Look for the line containing "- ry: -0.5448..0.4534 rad" and the line containing "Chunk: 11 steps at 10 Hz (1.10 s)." in the entries below. Copy those two and all lines between them exactly, leaving out pictures.
[Start of Attachment]
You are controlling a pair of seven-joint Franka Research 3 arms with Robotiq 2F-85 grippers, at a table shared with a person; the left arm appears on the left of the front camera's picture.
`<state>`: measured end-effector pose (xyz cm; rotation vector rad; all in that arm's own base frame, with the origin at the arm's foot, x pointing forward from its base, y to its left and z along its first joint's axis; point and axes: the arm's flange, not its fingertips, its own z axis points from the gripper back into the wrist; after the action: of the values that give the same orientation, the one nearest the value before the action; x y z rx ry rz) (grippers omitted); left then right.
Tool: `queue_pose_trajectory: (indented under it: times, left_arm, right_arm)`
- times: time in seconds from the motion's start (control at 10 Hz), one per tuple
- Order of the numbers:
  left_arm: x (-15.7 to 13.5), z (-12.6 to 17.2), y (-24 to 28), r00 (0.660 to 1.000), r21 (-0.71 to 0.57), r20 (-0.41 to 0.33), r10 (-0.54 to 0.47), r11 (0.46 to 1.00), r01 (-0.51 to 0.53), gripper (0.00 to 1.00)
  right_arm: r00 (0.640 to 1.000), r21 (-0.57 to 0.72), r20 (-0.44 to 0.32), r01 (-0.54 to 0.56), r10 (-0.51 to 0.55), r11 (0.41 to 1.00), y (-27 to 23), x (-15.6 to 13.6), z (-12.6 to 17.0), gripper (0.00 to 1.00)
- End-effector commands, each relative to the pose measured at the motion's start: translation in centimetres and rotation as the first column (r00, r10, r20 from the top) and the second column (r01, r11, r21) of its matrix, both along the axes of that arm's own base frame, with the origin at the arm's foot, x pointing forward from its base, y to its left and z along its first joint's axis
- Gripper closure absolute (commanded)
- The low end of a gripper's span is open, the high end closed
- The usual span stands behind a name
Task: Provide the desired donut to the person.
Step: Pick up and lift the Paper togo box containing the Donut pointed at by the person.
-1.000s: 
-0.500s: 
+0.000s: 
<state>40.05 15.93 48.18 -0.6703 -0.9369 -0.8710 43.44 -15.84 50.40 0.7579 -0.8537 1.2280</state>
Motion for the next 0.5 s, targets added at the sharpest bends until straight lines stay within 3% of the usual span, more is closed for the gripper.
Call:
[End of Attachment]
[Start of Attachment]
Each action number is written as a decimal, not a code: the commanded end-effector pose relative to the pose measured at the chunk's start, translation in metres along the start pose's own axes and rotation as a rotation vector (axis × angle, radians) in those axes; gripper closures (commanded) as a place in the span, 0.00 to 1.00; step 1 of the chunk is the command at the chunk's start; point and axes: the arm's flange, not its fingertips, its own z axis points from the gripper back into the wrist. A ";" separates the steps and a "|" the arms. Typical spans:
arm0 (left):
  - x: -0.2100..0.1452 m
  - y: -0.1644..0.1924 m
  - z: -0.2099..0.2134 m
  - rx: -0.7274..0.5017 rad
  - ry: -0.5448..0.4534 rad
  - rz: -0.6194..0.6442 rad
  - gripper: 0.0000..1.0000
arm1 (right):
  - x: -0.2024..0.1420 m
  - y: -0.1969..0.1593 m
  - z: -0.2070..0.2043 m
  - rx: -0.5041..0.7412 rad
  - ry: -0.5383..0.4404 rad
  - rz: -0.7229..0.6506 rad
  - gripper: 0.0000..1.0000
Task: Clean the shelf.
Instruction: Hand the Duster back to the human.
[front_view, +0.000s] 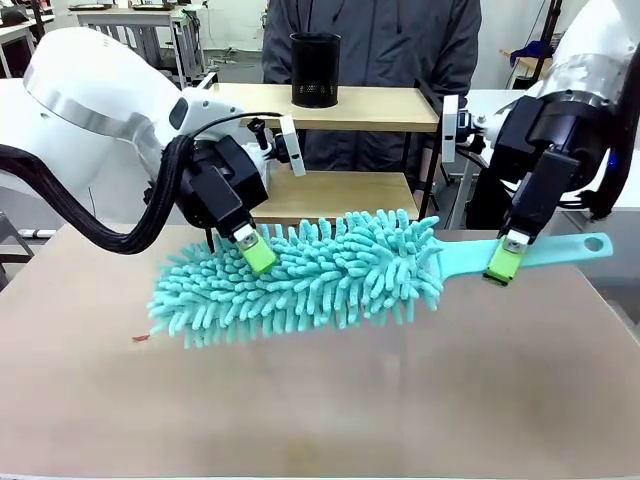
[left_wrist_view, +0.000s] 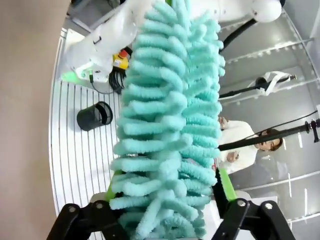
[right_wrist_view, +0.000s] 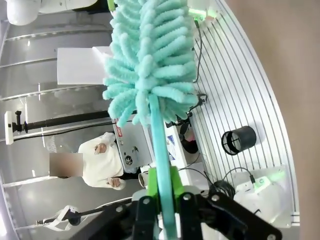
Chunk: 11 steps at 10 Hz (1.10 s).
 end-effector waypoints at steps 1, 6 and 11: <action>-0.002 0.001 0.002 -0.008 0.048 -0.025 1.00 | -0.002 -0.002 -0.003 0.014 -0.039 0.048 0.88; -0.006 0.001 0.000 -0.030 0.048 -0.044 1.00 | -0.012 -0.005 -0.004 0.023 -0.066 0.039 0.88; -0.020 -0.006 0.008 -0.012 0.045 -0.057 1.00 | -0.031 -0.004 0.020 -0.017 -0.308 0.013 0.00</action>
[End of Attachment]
▶ **Task result**
  - ry: -0.5448..0.4534 rad
  - rz: -0.6194..0.6442 rad
  - gripper: 0.0000..1.0000
arm1 (right):
  - x: -0.2024..0.1420 m
  - y: -0.1969..0.1593 m
  - z: -0.2070..0.2043 m
  - rx: -0.5041..0.7412 rad
  - ry: -0.5383..0.4404 rad
  - rz: -0.7229..0.6506 rad
  - gripper: 0.0000..1.0000
Task: Clean the shelf.
Instruction: Hand the Duster back to the human.
[front_view, +0.000s] 
[left_wrist_view, +0.000s] 
[right_wrist_view, +0.000s] 
Chunk: 11 steps at 10 Hz (1.10 s).

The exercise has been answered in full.